Paul-Henri Sandaogo Damiba (à gauche) et Ibrahim Traoré, en 2022 ( RFI) Credit:© 2026 D.R./Le Radar
Dans un article publié ce mercredi, Africa Intelligence révèle comment le président Burkina Faso, Ibrahim Traoré, a réussi à obtenir l’extradition de son prédécesseur Paul-Henri Damiba. Selon le média, ce transfert est l’aboutissement d’un lobbying intensif mené par Ouagadougou auprès des autorités togolaises.
Interrogatoires et extradition
Depuis plus de deux semaines, Paul-Henri Damiba est soumis à une série d’interrogatoires par les enquêteurs de l’Agence nationale de renseignement (ANR). Extradé de Lomé, où il vivait en exil depuis le coup d’État du 30 septembre 2022, Damiba a quitté le Togo le 18 janvier. Africa Intelligence avait révélé le transfert dès le 19 janvier 2026.

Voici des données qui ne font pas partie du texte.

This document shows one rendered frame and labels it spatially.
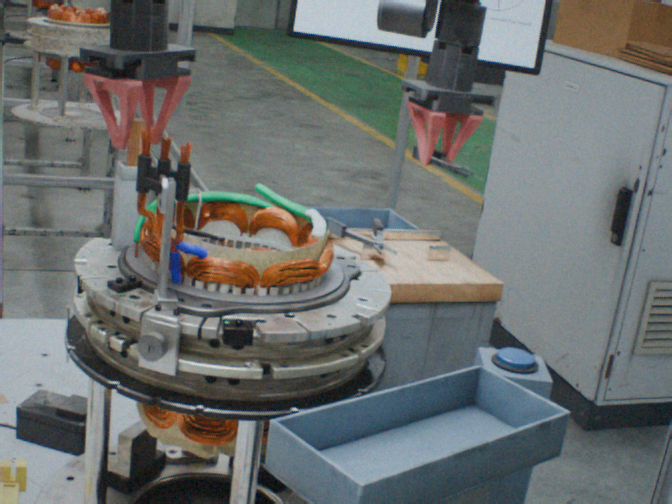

Cette opération fait suite à deux semaines de négociations discrètes entre Ouagadougou et Lomé, déclenchées après une tentative présumée de coup d’État fomentée depuis le Togo le 3 janvier par l’ancien colonel putschiste.
Une enquête minutieuse
Pour étayer ses accusations, le Burkina Faso a dépêché à Lomé, dès le 4 janvier, le directeur général de l’ANR, le commandant Oumarou Yabré. Ancien élève de l’école militaire française de Saint-Cyr, Yabré est un fin connaisseur des arcanes sécuritaires burkinabè et un proche du président Traoré. Il a présenté au président togolais, Faure Gnassingbé, un dossier détaillant l’implication supposée de Damiba dans la tentative de déstabilisation, incluant des enregistrements audio et des messages de la messagerie sécurisée Zangi.
Parmi les éléments les plus sensibles figurait une conversation enregistrée en décembre, alors que l’interlocuteur de Damiba était déjà en détention, encadré par des agents de l’ANR pour consolider les preuves. Selon Ouagadougou, la surveillance des activités de Damiba remontait à novembre 2025.
Relations avec la Côte d’Ivoire et Lomé
Depuis son arrivée au pouvoir, Traoré surveille de près les liens de Damiba avec le cercle proche du président ivoirien Alassane Ouattara. En septembre 2022, Damiba avait tenté de trouver refuge en Côte d’Ivoire, mais sa demande avait été refusée. Ouattara avait alors sollicité Faure Gnassingbé pour accueillir l’ancien chef de la junte.
À Lomé, Damiba vivait dans une villa du quartier de Lomé II avec son épouse et avait des contacts sporadiques avec le président togolais. Son activisme supposé était étroitement suivi par Ouagadougou, notamment ses relations avec l’homme d’affaires burkinabè Mahamadou Bonkoungou, impliqué dans l’acquisition de drones militaires turcs.
Un précédent régional
Les documents transmis à Lomé ont convaincu les autorités togolaises d’accéder à la demande d’extradition. Le Togo, déjà pointé du doigt par le Bénin pour avoir accueilli le colonel Pascal Tigri, principal instigateur d’un coup d’État manqué en décembre 2025, ne voulait pas être perçu comme un refuge pour officiers putschistes.
Si plusieurs capitales ouest-africaines, dont Abidjan, ont critiqué cette extradition, la manœuvre s’inscrit dans une tendance régionale des États africains à poursuivre leurs opposants en exil. En juillet 2025, Cotonou avait ainsi orchestré l’arrestation et l’extradition du journaliste béninois Hugues Comlan Sossoukpè depuis Abidjan.